Tarihsel ve kültürel  mirası yadsıma, doğal varlıkları tahrip etme veya  kalan kurumları yok etme ile sınırlı değil AKP-MHP ortak paydası. Cemaat-mezhep dönemi mirasının paylaşımı da var.  İşte birkaçı:

-Siyasal ayağa  dokunulmaması için beş yasal düzenleme.

-Toplumsal, iktisadi ve bürokratik ayağı temizleme bahanesiyle OHAL önlemlerinin  sürekli uzatılması: TMSF’den yargı organlarına ve üniversitelere dek hukuk katliamı, AKP-MHP’nin ‘arka bahçe’ tasarımı için.  27. Yasama  döneminde güvenlik soruşturmasından mülakata kadar “liyakat ve hukuk” karşıtı düzenlemeler üzerine ittifak tam oldu.

-Özgürlükleri sınırlamak ve demokratik toplumu baskılamak için, sosyal medya ve basın sansürü düzenlemeleri de aynı bağlamda.

-Seçim düzenlemeleri ise, siyasal münavebe yolunu kapatmak içindi.

 “Görev+yetki+sorumluluk” çerçevesi dışındaki eylem ve işlemleri süreğen kılmak,  görev gerkleriyle özdeşleşen  dignitas (haysiyet ) sorunu olsa da,  ‘dava’! için iktidar bekası, Anayasa’nın da üstünde.

 

Kırım, kıtlık, kırım

Hukuk yıkıcıları, siyasal oyun kurucusu olamazlar.

Siyaset ve demokrasi hukuk yoluyla yapılmadığı ve işledilmediği için  sistematik anayasa ihlalleri,‘kırım, kıtlık ve kıyım’ ile sonuçlandı.

– kurumlar  ve kurallar tasfiyesi,

– delik deşik edilen ülkenin bölünmez güvenliğinin  zedelenmesi,

-ayrıştırılan ve yoksullaştırılan topluma dinin  siyasete alet edilmesiyle, bilim ve akıl dışı hurafelerin kutsallık maskesi altında dayatılması.

 

Ne yapmalı?

Yıkımlara asla  alışmamak, bunları asla kanıksamamak ve meşrulaştırmamak.
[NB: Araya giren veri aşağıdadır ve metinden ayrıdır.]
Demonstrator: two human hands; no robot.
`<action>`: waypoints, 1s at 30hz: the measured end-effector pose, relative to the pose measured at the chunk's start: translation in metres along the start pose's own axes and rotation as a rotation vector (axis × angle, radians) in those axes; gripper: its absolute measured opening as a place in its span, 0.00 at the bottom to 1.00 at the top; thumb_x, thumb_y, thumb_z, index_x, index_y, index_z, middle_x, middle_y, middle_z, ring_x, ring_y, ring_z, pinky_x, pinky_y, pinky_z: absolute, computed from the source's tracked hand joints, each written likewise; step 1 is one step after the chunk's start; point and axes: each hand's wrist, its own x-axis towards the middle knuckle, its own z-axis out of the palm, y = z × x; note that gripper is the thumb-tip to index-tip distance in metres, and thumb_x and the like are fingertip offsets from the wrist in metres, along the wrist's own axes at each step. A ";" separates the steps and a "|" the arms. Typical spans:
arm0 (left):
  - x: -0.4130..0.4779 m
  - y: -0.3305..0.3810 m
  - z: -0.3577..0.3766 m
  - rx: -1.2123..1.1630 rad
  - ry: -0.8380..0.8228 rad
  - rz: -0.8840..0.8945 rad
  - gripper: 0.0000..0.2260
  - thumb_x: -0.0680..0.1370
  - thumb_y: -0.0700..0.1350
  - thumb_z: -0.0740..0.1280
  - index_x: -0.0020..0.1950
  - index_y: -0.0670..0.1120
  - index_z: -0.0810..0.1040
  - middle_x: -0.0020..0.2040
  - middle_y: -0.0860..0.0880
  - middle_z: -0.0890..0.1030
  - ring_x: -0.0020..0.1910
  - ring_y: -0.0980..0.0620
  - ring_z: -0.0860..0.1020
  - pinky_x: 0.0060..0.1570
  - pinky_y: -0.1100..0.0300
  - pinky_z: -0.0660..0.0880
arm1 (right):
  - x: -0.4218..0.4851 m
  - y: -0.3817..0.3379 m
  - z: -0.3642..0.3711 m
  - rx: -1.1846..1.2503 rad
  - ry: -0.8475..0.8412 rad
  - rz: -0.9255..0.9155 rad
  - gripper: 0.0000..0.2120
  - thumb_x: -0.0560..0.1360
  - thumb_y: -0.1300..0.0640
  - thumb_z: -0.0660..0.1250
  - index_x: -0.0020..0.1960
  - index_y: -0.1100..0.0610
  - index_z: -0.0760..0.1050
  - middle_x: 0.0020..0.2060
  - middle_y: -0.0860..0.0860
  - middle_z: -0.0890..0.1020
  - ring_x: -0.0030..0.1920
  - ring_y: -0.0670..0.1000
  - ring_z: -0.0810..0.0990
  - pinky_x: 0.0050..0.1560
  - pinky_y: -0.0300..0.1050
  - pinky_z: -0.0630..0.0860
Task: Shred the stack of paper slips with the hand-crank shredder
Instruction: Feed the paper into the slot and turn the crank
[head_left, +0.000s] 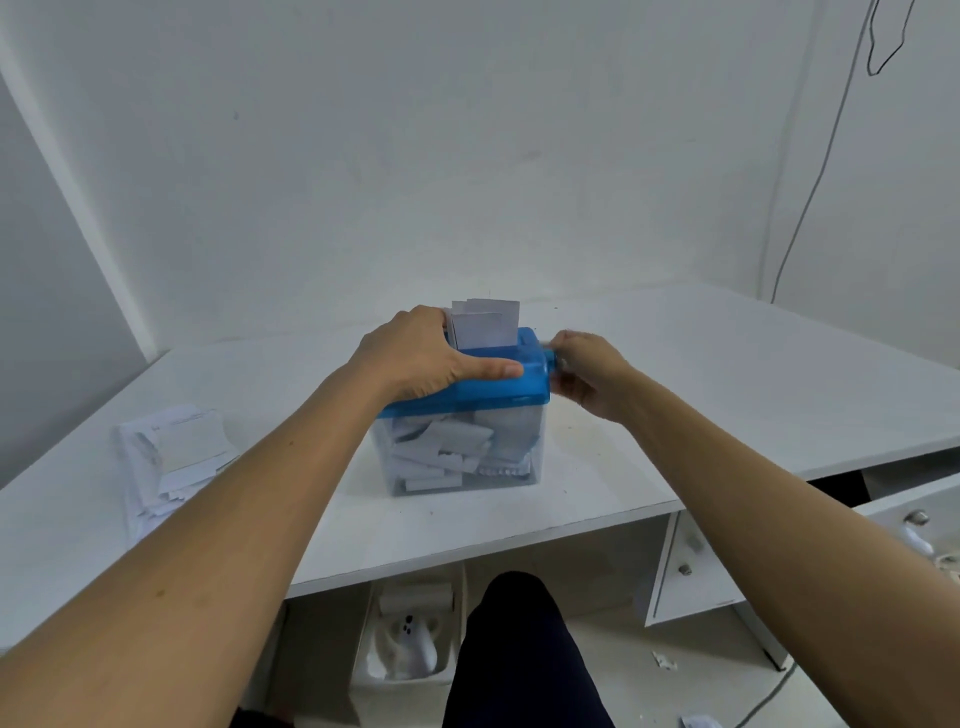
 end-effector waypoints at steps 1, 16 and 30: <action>0.001 0.000 0.000 0.002 -0.004 0.002 0.41 0.53 0.79 0.68 0.60 0.59 0.76 0.52 0.59 0.79 0.49 0.56 0.76 0.48 0.54 0.75 | -0.005 0.004 0.000 0.022 -0.012 0.052 0.05 0.82 0.62 0.61 0.48 0.60 0.74 0.41 0.56 0.76 0.38 0.50 0.73 0.40 0.41 0.76; -0.001 0.005 -0.004 -0.022 -0.037 0.009 0.43 0.49 0.79 0.71 0.56 0.55 0.77 0.50 0.54 0.80 0.50 0.51 0.78 0.56 0.45 0.78 | -0.097 0.024 -0.016 -0.441 0.021 -0.141 0.18 0.84 0.49 0.60 0.45 0.61 0.78 0.28 0.52 0.75 0.25 0.47 0.71 0.28 0.39 0.74; -0.003 0.007 -0.007 0.022 -0.083 0.025 0.45 0.51 0.78 0.69 0.62 0.57 0.76 0.57 0.57 0.78 0.54 0.52 0.77 0.60 0.48 0.77 | -0.083 -0.030 -0.030 -0.324 -0.171 -0.578 0.21 0.78 0.45 0.66 0.42 0.63 0.81 0.28 0.49 0.73 0.29 0.49 0.71 0.35 0.47 0.75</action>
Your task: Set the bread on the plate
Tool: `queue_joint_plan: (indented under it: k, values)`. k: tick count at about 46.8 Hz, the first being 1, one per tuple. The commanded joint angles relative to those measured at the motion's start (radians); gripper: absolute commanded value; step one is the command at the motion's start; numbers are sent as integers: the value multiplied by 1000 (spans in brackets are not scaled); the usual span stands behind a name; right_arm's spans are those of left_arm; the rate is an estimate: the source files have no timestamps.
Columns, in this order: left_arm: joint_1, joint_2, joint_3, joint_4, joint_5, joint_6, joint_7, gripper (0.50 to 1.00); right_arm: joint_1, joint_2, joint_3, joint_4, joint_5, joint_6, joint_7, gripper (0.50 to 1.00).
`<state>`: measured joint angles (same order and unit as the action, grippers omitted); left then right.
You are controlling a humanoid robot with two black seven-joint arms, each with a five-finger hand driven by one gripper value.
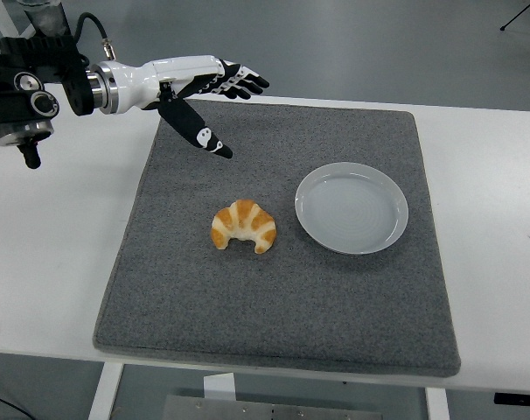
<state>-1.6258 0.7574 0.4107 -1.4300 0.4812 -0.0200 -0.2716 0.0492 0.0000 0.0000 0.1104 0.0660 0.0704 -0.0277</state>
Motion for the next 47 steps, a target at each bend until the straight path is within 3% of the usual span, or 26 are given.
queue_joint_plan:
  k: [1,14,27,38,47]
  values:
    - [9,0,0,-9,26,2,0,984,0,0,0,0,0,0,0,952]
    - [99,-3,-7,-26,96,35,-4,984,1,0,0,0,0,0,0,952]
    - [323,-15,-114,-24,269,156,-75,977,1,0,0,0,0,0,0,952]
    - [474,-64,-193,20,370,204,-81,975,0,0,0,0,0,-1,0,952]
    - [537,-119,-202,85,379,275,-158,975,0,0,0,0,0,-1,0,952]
Ve insan haklarının sert çekirdeği için kullanılan her zaman, her yerde ve herkes için kuralını Şubat 2024 Türkiyesi’nde “insan haklarına dayanan Cumhuriyet” için kullanmak.

Din-inanç ve vicdan özgürlüğü güvencesi olan dünyevi norm  Anayasa yerine Cemaat-mezhep ve tarikat ittifakı sonucu, ‘15 Temmuz uçurumu’ oldu.

Şu halde hukuk ve liyakat, ’15 Temmuz’lara hayır!’ için de yaşamsal. Ne var ki, Parti Başkanlığı Yoluyla Devlet Başkanlığı ve Yürütme (PBDBY), hukuk ve liyakata kapalı. Bu nedenle, her zaman, her yerde ve herkes için “demokrasi, hukuk ve  insan hakları”, ancak PBDBY’nin aşılması ile geçerli kılınabilir.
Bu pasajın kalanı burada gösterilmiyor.